Abstract:
Pazopanib (PZ) is a multikinase inhibitor, which is mainly used in the treatment of soft tissue sarcoma and advanced renal cancer. However, because of its water insolubility, oral bioavailability is poor. At the same time, photo lability and high dose oral administration lead to severe hepatotoxicity, which is limited in clinical application. In this paper, the novel pazopanib-fumarate disodium glycyrrhizinate nanocrystalline micelles are successfully prepared by liquid-assisted ball milling. The prepared cocrystals and nanocrystalline micelle structures are systematically characterized by X-ray diffraction (XRD), differential scanning calorimetry (DSC) and Fourier Transform Infrared Spectrometer (FTIR) analysis. In vitro solubility and dissolution experiments show that the solubility and dissolution of nanocrystalline micelles are significantly improved under different simulated physiological conditions. The accelerated stabilization experiments show that the nanocrystalline micelles have good physical and chemical stability and showed excellent stability in water (Zeta potential was 62.39 mV). In addition, the in vivo bioavailability of nanocrystalline micelles is 3 times higher than that of PZ, and the therapeutic threshold (> 20 μg/mL) is up to 30 h.
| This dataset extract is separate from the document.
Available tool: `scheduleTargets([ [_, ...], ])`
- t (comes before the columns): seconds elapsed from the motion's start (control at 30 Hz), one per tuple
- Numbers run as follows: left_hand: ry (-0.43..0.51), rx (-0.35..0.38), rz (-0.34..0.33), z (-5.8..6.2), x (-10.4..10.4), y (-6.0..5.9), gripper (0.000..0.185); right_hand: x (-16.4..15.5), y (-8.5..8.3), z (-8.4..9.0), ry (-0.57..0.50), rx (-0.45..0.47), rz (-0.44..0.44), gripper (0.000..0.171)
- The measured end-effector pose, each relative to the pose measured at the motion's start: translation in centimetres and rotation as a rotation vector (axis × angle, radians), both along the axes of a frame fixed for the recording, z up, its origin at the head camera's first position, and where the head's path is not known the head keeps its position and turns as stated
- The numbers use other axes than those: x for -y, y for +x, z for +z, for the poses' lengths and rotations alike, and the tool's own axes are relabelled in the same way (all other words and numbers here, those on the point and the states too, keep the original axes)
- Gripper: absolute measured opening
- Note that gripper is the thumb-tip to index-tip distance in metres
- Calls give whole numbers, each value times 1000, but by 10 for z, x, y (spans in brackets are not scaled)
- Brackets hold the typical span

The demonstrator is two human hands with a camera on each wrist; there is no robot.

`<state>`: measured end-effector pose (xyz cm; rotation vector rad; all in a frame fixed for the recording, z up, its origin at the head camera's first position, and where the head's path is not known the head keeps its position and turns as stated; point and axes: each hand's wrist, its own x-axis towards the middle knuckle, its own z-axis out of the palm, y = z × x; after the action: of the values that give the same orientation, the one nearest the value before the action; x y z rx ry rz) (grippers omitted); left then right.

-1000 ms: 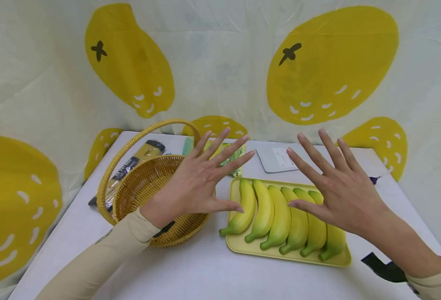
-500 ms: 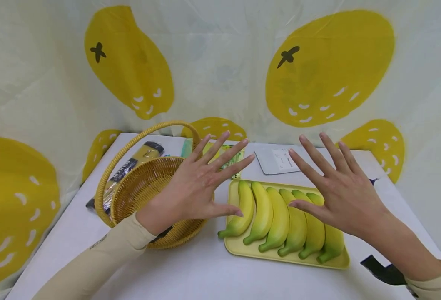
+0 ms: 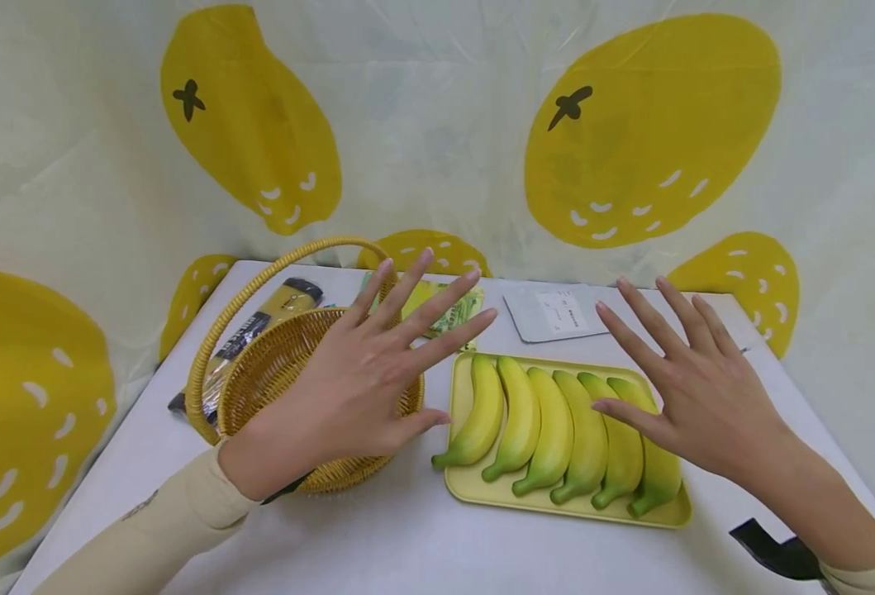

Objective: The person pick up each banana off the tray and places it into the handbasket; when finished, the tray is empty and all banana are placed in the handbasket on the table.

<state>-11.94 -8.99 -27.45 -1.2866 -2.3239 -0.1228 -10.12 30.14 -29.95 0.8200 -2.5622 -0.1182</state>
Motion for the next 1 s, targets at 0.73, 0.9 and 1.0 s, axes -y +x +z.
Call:
scheduleTargets([
  [0.73,361,-86,194,30,86,47,70,-30,9,-33,-29,42,-54,98],
  [0.9,516,34,306,27,102,53,81,-34,6,-40,-69,28,-48,96],
  [1.0,555,155,388,24,114,59,88,-37,2,-44,-93,21,-43,95],
])
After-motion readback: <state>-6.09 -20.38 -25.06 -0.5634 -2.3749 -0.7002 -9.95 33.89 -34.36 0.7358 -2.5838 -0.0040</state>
This new strategy provides a feasible solution to the undesirable properties of PZ.
摘要:
帕唑帕尼(PZ)是一种多激酶抑制剂,主要用于治疗软组织肉瘤和晚期肾癌。然而,因为它不溶于水,口服生物利用度较差。同时,光不稳定性和高剂量口服给药导致严重的肝毒性,这在临床应用中受到限制。在本文中,通过液体辅助球磨成功制备了新型的富马酸帕唑帕尼-甘草酸二钠纳米胶束。通过X射线衍射(XRD)对制备的共晶和纳米晶胶束结构进行了系统表征,差示扫描量热法(DSC)和傅里叶变换红外光谱仪(FTIR)分析。体外溶解度和溶出度实验表明,在不同的模拟生理条件下,纳米晶胶束的溶解度和溶出度都有显著提高。加速稳定实验表明,纳米晶胶束具有良好的物理和化学稳定性,在水中表现出优异的稳定性(Zeta电位为62.39mV)。此外,纳米胶束的体内生物利用度是PZ的3倍,治疗阈值(>20μg/mL)长达30小时。这种新策略为PZ的不良性质提供了可行的解决方案。